→ **Goal of the exercise**
Output exactly the lines from the one holding "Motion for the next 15" through the final line of the entries.

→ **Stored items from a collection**
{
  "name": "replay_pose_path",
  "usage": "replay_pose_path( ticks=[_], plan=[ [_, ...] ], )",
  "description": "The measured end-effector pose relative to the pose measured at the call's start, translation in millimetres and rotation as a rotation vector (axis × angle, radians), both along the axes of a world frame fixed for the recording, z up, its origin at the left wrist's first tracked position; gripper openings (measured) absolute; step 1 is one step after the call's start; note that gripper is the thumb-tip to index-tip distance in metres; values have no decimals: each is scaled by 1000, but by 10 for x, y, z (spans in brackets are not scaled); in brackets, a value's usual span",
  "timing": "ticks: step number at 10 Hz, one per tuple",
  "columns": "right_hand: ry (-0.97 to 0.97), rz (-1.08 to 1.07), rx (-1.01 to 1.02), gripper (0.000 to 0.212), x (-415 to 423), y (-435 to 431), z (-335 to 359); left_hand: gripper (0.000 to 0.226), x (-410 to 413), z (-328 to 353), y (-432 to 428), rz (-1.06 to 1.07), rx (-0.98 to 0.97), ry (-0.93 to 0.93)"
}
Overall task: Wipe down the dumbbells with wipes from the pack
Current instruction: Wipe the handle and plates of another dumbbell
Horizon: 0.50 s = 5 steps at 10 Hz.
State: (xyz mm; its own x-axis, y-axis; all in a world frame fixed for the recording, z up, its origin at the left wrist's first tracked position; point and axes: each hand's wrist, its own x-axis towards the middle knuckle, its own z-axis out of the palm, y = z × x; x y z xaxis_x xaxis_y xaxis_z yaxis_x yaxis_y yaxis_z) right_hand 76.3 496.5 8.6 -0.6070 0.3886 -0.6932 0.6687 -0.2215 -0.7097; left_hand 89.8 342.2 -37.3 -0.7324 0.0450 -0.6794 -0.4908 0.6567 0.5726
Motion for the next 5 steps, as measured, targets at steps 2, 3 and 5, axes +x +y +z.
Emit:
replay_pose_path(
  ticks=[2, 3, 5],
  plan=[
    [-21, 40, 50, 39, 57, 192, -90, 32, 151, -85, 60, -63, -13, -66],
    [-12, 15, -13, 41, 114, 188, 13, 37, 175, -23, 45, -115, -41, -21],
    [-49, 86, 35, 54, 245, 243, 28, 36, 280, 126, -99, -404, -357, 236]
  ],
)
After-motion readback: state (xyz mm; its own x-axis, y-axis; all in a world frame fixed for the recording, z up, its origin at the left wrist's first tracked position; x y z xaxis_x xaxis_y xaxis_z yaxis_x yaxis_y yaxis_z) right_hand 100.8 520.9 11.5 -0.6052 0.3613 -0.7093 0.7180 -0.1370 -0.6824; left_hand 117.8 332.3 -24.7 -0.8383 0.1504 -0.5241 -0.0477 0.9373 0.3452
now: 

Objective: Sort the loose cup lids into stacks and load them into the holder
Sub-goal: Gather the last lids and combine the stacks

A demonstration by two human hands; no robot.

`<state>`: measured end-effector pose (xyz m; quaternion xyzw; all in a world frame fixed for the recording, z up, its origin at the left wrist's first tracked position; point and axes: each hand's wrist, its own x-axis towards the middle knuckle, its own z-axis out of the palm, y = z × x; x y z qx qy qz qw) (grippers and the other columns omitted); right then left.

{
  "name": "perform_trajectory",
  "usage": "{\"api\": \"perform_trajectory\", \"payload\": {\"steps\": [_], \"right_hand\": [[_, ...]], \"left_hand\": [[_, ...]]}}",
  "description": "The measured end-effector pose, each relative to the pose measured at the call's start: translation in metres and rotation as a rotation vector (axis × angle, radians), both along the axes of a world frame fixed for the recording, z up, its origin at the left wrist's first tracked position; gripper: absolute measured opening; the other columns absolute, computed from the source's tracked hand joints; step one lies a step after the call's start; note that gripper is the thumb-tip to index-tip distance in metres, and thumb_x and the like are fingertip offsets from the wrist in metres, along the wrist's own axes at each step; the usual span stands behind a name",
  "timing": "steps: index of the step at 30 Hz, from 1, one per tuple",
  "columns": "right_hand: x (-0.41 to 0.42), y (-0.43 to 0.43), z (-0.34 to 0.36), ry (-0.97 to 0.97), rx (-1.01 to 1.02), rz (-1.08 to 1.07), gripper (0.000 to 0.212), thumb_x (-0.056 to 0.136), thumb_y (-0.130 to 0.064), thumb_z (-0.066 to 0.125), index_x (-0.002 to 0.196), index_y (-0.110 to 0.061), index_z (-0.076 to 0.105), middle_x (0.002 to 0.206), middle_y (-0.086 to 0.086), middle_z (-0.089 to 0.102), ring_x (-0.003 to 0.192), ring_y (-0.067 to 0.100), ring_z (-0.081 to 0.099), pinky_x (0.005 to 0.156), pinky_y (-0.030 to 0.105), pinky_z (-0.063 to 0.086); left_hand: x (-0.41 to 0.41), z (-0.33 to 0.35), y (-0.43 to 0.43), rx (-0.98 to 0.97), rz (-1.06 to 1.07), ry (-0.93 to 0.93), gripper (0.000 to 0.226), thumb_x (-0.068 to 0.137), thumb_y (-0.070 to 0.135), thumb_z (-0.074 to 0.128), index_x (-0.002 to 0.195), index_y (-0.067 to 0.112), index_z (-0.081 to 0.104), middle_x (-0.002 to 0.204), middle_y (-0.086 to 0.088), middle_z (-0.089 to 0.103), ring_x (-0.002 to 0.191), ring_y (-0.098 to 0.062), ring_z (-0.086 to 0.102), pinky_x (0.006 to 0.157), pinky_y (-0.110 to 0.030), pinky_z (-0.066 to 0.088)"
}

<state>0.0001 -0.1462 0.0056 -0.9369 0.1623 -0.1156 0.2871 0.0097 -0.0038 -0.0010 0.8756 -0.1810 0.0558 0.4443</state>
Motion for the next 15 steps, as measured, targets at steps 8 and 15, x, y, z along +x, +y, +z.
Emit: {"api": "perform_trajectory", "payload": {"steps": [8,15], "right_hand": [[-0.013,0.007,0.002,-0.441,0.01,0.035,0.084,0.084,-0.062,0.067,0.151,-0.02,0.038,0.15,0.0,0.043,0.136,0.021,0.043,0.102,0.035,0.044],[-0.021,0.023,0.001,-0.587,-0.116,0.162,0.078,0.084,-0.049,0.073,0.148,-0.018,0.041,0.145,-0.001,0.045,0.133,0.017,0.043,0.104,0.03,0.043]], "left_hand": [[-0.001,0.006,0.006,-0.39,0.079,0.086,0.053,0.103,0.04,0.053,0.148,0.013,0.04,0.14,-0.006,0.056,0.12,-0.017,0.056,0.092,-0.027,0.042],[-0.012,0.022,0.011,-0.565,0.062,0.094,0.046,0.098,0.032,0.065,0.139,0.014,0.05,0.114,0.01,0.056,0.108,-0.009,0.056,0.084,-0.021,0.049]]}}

→ **Exercise answer**
Motion for the next 15 steps, as measured, targets at steps 8 and 15, x, y, z along +x, +y, +z.
Emit: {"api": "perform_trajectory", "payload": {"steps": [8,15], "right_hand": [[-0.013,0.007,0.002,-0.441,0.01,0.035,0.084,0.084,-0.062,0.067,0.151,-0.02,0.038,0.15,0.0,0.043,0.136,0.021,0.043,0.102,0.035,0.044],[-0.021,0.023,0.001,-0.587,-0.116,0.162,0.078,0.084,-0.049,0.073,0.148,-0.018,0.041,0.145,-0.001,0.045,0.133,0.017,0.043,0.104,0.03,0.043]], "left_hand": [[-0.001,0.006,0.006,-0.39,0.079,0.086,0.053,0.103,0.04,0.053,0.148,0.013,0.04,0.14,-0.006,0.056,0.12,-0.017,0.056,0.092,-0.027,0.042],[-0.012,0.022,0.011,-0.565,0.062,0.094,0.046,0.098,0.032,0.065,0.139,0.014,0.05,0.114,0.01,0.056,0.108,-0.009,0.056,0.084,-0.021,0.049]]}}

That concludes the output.